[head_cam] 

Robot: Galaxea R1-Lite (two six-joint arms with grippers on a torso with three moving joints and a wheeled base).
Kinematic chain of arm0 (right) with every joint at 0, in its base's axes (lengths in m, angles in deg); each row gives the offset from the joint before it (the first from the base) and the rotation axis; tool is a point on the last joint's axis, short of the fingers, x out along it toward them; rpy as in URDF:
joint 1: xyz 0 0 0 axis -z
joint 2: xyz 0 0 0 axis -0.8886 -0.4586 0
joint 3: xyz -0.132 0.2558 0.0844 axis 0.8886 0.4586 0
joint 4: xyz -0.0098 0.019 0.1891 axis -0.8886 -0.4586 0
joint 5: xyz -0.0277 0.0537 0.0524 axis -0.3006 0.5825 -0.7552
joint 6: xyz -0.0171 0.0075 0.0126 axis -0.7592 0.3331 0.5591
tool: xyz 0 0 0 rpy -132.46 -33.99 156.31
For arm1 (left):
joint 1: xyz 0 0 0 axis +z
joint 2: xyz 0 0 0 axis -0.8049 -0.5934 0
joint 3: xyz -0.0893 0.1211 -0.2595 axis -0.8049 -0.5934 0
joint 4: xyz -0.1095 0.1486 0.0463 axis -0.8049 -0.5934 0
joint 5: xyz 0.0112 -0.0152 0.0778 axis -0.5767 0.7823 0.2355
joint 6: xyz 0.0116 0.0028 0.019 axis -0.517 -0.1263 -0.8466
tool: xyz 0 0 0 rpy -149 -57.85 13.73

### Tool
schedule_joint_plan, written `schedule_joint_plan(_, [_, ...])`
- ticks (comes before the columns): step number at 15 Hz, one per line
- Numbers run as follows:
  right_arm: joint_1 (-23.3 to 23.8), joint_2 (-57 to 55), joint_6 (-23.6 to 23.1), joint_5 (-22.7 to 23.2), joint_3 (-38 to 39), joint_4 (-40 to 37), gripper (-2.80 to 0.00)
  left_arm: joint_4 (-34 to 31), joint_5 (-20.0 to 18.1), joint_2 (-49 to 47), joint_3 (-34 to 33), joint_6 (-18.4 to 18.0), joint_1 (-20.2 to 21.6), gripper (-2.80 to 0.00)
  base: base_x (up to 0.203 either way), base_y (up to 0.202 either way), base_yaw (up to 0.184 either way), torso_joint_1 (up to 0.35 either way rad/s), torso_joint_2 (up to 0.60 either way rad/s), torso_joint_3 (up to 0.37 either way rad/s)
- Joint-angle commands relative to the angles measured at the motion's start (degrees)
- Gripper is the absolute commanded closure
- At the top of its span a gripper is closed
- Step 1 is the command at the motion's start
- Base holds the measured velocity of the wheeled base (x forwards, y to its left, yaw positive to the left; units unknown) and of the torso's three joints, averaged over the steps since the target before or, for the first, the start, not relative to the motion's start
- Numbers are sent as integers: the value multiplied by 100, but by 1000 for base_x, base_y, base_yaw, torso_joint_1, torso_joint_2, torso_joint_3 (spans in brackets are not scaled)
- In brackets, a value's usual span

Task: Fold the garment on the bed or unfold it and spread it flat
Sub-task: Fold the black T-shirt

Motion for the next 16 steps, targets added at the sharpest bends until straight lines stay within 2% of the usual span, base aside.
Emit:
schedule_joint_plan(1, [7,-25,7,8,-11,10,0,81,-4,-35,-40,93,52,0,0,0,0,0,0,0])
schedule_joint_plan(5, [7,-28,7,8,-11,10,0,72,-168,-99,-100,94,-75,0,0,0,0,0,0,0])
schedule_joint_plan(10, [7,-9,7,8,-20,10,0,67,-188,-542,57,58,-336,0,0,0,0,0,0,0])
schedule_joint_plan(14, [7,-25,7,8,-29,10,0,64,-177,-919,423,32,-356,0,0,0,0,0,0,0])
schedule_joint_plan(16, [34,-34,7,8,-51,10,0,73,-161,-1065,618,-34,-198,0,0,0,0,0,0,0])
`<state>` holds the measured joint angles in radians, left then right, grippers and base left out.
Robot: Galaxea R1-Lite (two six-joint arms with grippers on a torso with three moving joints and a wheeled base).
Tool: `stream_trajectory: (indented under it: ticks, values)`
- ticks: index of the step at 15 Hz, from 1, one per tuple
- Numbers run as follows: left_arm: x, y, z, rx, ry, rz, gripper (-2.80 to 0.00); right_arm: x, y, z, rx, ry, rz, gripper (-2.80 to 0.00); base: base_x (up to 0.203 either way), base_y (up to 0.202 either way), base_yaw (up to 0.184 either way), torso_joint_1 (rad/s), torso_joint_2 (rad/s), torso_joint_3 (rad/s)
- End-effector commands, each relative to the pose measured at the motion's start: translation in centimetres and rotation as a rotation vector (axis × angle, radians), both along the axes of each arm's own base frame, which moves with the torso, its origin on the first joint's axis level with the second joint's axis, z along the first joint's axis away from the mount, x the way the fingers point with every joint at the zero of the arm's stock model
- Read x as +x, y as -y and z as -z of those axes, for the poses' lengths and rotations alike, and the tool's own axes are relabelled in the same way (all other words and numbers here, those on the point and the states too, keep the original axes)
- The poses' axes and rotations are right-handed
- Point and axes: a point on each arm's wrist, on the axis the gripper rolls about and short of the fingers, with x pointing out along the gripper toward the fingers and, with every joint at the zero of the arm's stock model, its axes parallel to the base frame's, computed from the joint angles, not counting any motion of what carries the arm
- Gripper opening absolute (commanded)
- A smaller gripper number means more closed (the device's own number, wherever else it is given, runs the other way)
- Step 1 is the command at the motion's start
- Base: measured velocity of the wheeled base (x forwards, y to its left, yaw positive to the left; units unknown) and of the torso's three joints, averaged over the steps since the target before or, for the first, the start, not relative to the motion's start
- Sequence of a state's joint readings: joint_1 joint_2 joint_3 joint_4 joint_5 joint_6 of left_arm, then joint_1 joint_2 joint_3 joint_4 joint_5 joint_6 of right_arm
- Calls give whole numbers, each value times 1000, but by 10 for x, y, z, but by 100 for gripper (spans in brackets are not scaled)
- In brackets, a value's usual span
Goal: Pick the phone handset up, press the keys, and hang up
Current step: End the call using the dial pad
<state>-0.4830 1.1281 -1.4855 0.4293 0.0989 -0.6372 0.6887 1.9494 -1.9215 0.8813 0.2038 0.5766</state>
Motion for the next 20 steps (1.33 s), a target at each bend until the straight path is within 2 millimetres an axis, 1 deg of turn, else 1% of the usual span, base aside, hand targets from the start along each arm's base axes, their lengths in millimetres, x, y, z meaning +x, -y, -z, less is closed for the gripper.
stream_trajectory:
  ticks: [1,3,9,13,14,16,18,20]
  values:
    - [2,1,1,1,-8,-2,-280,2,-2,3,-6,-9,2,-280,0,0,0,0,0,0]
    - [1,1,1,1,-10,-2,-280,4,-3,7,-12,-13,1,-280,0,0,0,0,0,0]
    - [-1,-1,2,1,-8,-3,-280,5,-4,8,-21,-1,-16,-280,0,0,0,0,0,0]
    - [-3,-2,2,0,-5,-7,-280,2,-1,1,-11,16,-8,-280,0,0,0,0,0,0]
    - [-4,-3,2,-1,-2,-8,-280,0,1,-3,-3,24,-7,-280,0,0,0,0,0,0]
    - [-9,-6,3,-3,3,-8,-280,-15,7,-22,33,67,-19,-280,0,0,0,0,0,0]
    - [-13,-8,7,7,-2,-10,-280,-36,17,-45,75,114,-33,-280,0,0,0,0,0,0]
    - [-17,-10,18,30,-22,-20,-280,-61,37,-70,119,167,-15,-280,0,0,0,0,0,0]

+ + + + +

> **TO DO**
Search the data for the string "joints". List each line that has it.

> **OUTPUT FOR THIS TASK**
Robot: Galaxea R1-Lite (two six-joint arms with grippers on a torso with three moving joints and a wheeled base).
- Base holds the measured velocity of the wheeled base (x forwards, y to its left, yaw positive to the left; units unknown) and of the torso's three joints, averaged over the steps since the target before or, for the first, the start, not relative to the motion's start
Robot: Galaxea R1-Lite (two six-joint arms with grippers on a torso with three moving joints and a wheeled base).
- Base: measured velocity of the wheeled base (x forwards, y to its left, yaw positive to the left; units unknown) and of the torso's three joints, averaged over the steps since the target before or, for the first, the start, not relative to the motion's start

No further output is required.